What to work on |
Leaving out the images, transcribe every record below exactly.

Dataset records
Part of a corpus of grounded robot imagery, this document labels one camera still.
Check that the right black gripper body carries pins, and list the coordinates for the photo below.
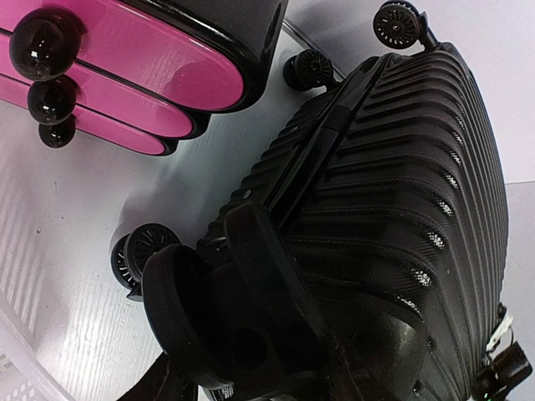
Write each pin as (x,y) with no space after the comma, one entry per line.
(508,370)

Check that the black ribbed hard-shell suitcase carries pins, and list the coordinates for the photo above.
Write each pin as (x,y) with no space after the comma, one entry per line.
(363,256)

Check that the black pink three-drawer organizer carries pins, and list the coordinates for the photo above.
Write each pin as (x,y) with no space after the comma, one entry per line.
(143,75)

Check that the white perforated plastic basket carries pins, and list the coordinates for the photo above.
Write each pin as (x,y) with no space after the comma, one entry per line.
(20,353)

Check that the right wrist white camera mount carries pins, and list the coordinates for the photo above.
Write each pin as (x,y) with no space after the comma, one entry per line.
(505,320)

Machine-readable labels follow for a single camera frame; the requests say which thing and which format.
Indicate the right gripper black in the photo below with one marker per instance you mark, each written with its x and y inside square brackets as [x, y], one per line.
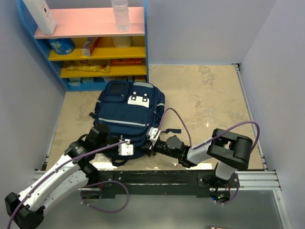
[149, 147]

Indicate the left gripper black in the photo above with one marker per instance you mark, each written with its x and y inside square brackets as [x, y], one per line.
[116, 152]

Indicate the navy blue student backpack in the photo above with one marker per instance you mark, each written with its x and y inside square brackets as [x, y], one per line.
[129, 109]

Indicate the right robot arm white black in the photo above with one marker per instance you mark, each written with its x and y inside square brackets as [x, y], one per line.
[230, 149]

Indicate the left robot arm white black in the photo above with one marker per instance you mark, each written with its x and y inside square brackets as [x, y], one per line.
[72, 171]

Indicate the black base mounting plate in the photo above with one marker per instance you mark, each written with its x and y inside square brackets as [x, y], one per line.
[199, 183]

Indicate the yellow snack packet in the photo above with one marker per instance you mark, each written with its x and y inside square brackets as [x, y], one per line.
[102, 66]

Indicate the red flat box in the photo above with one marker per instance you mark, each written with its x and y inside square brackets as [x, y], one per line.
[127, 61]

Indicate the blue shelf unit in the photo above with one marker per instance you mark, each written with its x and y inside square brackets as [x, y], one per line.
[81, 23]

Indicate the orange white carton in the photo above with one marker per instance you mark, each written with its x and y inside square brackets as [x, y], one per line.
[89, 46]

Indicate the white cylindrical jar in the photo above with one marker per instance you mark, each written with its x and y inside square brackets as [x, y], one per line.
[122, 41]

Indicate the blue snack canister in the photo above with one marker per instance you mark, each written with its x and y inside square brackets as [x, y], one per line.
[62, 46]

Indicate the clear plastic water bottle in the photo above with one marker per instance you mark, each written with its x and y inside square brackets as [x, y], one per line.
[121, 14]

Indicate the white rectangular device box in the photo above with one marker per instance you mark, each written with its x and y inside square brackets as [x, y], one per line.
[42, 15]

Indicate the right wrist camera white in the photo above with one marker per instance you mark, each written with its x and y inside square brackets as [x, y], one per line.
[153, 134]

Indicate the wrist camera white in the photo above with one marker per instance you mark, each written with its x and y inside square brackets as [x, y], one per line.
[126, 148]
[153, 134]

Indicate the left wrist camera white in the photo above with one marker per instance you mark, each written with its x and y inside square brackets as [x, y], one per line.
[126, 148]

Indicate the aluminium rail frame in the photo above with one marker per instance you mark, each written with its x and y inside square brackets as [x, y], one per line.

Written solution |
Part of a corpus of grounded robot imagery, this document labels one camera still.
Check that the right black gripper body carries pins, and list the coordinates for the photo below.
Write each pin as (x,y) with no space after the comma, one entry per line.
(508,370)

Check that the black ribbed hard-shell suitcase carries pins, and list the coordinates for the photo above.
Write each pin as (x,y) with no space after the comma, one entry per line.
(363,256)

Check that the black pink three-drawer organizer carries pins, and list the coordinates for the photo above.
Write each pin as (x,y) with no space after the comma, one entry per line.
(143,75)

Check that the white perforated plastic basket carries pins, and list the coordinates for the photo above.
Write each pin as (x,y) with no space after the comma, one entry per line.
(20,353)

Check that the right wrist white camera mount carries pins, and list the coordinates for the photo above.
Write each pin as (x,y) with no space after the comma, one entry per line.
(505,320)

Machine-readable labels follow for a single camera frame; the requests say which thing and which format.
Indicate the right gripper black in the photo below with one marker per instance you mark, each written with its x and y inside square brackets as [x, y], one per line.
[149, 147]

Indicate the left gripper black in the photo above with one marker per instance you mark, each written with its x and y inside square brackets as [x, y], one per line.
[116, 152]

Indicate the navy blue student backpack in the photo above with one marker per instance you mark, each written with its x and y inside square brackets as [x, y], one per line.
[129, 109]

Indicate the right robot arm white black in the photo above with one marker per instance you mark, each written with its x and y inside square brackets as [x, y], one per line.
[230, 149]

Indicate the left robot arm white black in the photo above with one marker per instance you mark, each written with its x and y inside square brackets as [x, y], one per line.
[72, 171]

Indicate the black base mounting plate in the photo above with one marker per instance you mark, each written with its x and y inside square brackets as [x, y], one per line.
[199, 183]

Indicate the yellow snack packet in the photo above with one marker per instance you mark, each written with its x and y inside square brackets as [x, y], one per line.
[102, 66]

Indicate the red flat box in the photo above with one marker per instance you mark, each written with its x and y inside square brackets as [x, y], one per line.
[127, 61]

Indicate the blue shelf unit in the photo above with one marker per instance you mark, each written with its x and y inside square brackets as [x, y], one per line.
[81, 23]

Indicate the orange white carton in the photo above with one marker per instance you mark, each written with its x and y inside square brackets as [x, y], one per line.
[89, 46]

Indicate the white cylindrical jar in the photo above with one marker per instance you mark, each written with its x and y inside square brackets as [x, y], one per line.
[122, 41]

Indicate the blue snack canister in the photo above with one marker per instance you mark, each written with its x and y inside square brackets as [x, y], one per line.
[62, 46]

Indicate the clear plastic water bottle in the photo above with one marker per instance you mark, each written with its x and y inside square brackets as [x, y], one per line.
[121, 14]

Indicate the white rectangular device box in the photo above with one marker per instance you mark, each written with its x and y inside square brackets as [x, y], one per line.
[42, 15]

Indicate the right wrist camera white in the photo above with one marker per instance you mark, each written with its x and y inside square brackets as [x, y], one per line.
[153, 134]

Indicate the wrist camera white in the photo above with one marker per instance you mark, each written with its x and y inside square brackets as [x, y], one per line.
[126, 148]
[153, 134]

Indicate the left wrist camera white in the photo above with one marker per instance you mark, each written with its x and y inside square brackets as [x, y], one per line.
[126, 148]

Indicate the aluminium rail frame in the photo above with one marker per instance you mark, each written with its x and y inside square brackets as [x, y], one per line.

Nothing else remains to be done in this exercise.